__What needs to be done__.
Within the listing below, the lines to output run from the one containing "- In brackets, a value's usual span" through the one containing "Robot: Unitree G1"; copy them exactly and nothing else.

__Given data__.
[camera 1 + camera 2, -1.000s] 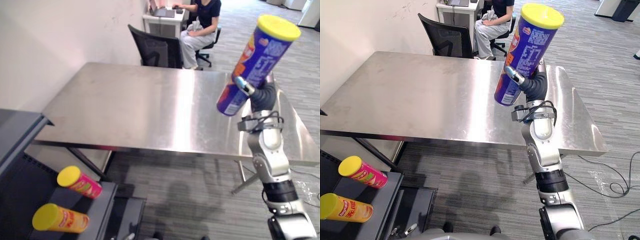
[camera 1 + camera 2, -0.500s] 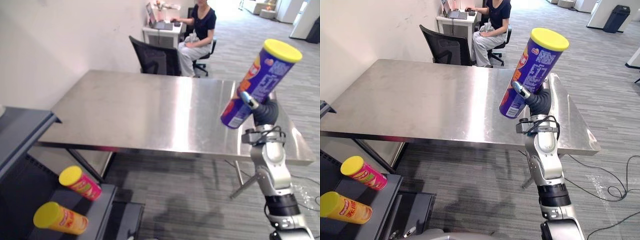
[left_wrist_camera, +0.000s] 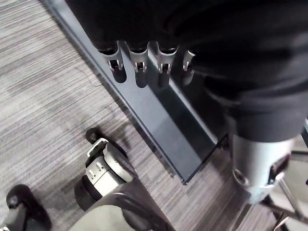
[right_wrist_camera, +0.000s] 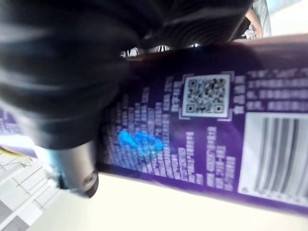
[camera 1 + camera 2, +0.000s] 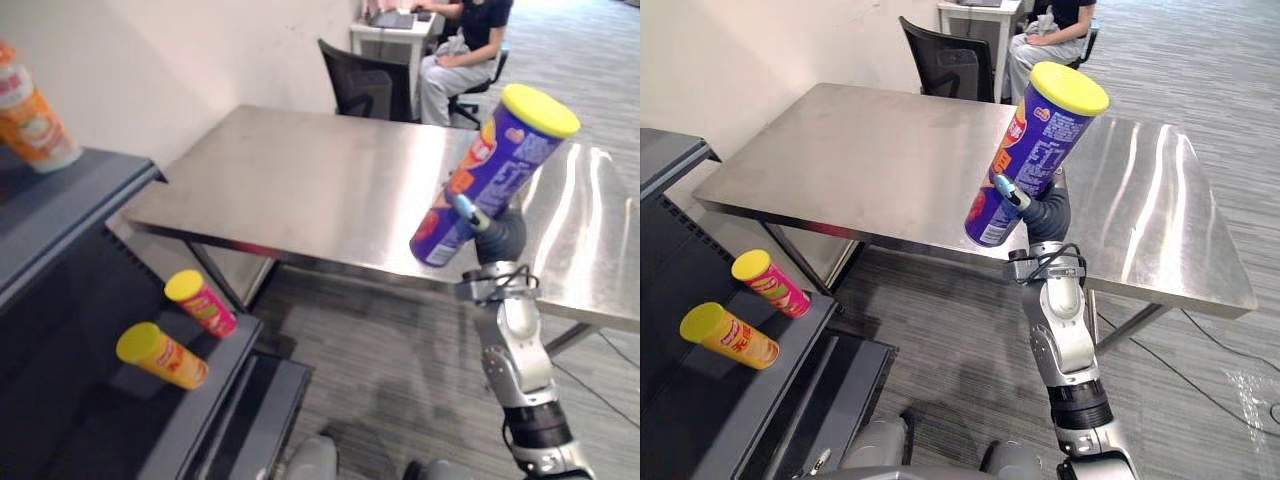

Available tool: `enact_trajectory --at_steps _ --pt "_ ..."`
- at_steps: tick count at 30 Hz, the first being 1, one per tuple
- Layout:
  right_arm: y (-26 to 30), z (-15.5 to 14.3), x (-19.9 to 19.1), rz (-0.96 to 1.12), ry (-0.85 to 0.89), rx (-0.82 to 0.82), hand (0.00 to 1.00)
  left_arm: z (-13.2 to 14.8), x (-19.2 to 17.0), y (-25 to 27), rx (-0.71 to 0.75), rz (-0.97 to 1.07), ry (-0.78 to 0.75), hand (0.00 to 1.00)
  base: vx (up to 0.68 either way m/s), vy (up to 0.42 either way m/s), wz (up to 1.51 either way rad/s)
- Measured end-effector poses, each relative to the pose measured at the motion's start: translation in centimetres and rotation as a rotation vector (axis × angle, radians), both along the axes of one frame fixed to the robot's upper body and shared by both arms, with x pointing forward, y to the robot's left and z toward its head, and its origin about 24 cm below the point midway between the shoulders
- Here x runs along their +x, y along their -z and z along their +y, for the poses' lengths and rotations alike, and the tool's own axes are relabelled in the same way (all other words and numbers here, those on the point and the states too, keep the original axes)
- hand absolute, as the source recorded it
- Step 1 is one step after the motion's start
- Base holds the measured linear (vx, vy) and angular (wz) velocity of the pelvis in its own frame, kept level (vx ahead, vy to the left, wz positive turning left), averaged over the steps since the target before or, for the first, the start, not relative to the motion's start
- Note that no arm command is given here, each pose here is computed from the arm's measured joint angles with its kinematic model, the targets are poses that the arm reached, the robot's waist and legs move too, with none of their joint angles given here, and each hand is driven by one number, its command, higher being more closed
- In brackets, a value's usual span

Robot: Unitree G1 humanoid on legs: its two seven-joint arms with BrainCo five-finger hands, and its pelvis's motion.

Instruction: Put the gum and the chips on the shelf.

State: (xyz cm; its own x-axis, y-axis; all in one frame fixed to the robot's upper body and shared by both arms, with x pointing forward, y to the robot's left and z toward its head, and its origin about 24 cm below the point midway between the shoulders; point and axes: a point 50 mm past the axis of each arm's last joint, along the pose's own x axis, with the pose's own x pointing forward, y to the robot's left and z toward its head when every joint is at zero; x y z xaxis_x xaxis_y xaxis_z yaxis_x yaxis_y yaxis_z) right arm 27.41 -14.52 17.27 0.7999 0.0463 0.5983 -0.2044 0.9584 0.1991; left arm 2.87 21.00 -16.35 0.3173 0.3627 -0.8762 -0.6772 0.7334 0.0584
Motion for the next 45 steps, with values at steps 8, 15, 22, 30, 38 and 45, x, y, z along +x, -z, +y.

__Problem solution__.
- In brackets, a value's usual span

Robot: Unitree G1 humanoid on legs: its two seven-joint arms with BrainCo five-finger hands, and its pelvis's motion.

The exercise is complete as it stands.